I made my way very quickly to the Pyramid, since Jenny and Johnny have already started. I mourn the end of Rilo Kiley, Jenny Lewis’s previous group, but it seems the Indie queen has decided that touring and creating with her beau (Johnathan Rice) was more important and would make her happier, as can be inferred from the name of their studio album I’m Having Fun Now. I didn’t hear any of their material before and apparently they play modern pop with a bit of an edge. Jenny definitely outshines Johnny, both in singing and stage presence. Their act is solid (interlacing some solo songs in between their collaborative ones) and they appear to genuinely be happy to sing with one another.
Here’s a little southern rock ditty – their take on Jenny’s Next Messiah:

The next choice was a double-edged sword: watch Sting’s daughter make a fool of herself or watch Bruno Mars’s untalented ass. Since I wanted to eventually be at Bright Eyes show, I decided to stick with the Pyramid, resulting in me having to endure Coco weird persona (I later found out she literally had her skull fractured two years age, so that might explain some of the girl’s behavior). Onwards and upwards I say.

Connor Oberst (Bright Eyes) has been making music since he was 13, self-releasing tapes (do you remember those awkward devices? Having to rewind them? How far we’ve come). I remember first reading about him in 2002 and being so overwhelmed with the praise he received, I had to buy his CD that same day. And then I played it on repeat. For weeks. That’s how unbelievably good I think Lifted or The Story Is in the Soil, Keep Your Ear to the Ground is. It’s a modern day masterpiece. And if you’ve never heard of it, I urge you to go and get it. Granted, Oberst’s voice isn’t great to say the least, but it feels honest and unashamed. And the show? you ask…  The band’s sound was excellent, if a tiny bit too loud, and it felt like Oberst was actually having fun (I had a fear the act would be depressing, because, well, his songs tend to be tales of woe). They only played up-beat songs, leaving the acoustic ones for another festival perhaps. Well worth the Coco.

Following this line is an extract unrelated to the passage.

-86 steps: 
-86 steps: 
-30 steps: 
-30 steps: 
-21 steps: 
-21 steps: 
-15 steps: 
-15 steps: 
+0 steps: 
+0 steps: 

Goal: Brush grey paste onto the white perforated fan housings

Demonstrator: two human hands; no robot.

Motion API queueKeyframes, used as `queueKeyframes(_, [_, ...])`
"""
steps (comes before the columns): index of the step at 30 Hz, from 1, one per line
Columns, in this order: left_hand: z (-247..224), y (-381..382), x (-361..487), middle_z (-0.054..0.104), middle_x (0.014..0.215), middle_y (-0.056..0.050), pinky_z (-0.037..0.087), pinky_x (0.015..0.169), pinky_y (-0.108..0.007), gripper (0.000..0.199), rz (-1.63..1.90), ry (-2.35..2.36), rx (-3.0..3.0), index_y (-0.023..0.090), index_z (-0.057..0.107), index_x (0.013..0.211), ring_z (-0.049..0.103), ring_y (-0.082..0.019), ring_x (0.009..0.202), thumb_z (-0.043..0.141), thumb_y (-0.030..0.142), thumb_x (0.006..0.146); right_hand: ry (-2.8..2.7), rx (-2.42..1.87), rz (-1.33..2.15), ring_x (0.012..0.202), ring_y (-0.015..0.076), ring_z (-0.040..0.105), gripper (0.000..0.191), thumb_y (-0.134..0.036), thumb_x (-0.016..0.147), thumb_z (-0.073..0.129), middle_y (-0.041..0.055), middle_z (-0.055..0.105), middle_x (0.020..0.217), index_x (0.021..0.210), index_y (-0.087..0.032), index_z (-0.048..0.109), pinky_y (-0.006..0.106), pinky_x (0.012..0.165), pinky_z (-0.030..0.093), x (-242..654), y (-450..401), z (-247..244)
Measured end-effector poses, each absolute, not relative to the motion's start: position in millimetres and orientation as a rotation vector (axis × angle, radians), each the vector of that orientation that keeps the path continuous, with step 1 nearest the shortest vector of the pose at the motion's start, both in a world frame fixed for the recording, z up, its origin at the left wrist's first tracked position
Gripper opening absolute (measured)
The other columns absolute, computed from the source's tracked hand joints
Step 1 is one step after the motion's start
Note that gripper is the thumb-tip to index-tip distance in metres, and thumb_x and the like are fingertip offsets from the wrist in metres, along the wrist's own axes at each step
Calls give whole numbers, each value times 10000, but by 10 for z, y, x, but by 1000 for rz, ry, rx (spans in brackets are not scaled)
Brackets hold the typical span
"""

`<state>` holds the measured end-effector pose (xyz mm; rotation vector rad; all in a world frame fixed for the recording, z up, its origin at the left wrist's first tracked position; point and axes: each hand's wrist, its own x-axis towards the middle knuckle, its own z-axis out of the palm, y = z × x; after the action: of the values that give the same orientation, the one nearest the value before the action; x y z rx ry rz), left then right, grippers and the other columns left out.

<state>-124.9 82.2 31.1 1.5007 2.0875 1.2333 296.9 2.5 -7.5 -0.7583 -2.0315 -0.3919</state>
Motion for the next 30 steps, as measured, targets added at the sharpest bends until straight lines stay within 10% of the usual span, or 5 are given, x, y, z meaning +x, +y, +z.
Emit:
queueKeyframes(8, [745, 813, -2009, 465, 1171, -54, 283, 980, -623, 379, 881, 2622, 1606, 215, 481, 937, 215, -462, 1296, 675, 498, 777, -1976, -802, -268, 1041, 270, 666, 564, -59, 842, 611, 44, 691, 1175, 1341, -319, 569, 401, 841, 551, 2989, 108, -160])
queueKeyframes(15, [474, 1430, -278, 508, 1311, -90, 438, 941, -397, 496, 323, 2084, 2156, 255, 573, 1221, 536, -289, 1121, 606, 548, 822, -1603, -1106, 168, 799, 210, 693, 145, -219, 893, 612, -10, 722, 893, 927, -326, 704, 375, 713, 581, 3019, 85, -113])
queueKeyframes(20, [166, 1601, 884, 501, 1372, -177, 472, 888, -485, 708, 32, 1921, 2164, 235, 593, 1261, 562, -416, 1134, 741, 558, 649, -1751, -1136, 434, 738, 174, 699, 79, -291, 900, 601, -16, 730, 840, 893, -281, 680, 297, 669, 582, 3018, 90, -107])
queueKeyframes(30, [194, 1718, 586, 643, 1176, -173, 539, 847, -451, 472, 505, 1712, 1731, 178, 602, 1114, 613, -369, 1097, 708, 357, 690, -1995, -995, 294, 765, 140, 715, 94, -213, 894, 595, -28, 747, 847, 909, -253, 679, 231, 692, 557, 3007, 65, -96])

And now we enter the fun part of the evening. The waiting. I was hoping that PJ Harvey’s show would be accessible, but boy was I wrong. Once she came on stage in a white gown with a corset on it, a golden-leaves tiara and some sort of harp, I knew this was going to be a tough one to handle.

I’m not a major fan but I do think she’s a true artist who believes in what she does and who has a fan base that adores her, being as that fan base is not quite correlated with the mainstream, her place is not on the main stage before Coldplay. Especially when she spent most of the show glued to the same spot, far away from her band (of geezers I may add).

Things only got worse when Portishead came on. The self proclaimed “odd” band just couldn’t feel more out of place. Their sound is slow, meticulous, uncommerciallike  (I just made up that word…), they make music that is meant to be heard in a dark smoky room. As you may recall, I was not it a dark smoky room. The audience response was as to be expected – a lot of conversations, a lot of people sitting down. Beth Gibbons, who felt as uncomfortable on such a huge stage as she looked, ended the show practically apologizing, saying she knows “it was a dodgy show”. Some might call this – not a highlight.

And then, Coldplay, who were built for these sort of stages. Chris Martin looks at home in front of a crowd of 100,000 and orchestrates the crowd perfectly. It’s an hour and a half massive sing-a-long, for better or worse. Being my second time seeing them live, I was less bewildered and enthralled than last time, but it was still immense fun. Even if you don’t like their music, you have to give props to the Britons for their production value (I’m not even talking about the fireworks at the beginning of the show).  As to be expected, they played the four new songs they’ve been playing at festivals lately, and all their well known hits (with Coldplay, that a description fitting almost every song they ever wrote). I especially enjoyed Politik and Charlie Brown. Bottom-line: worth missing Underworld for.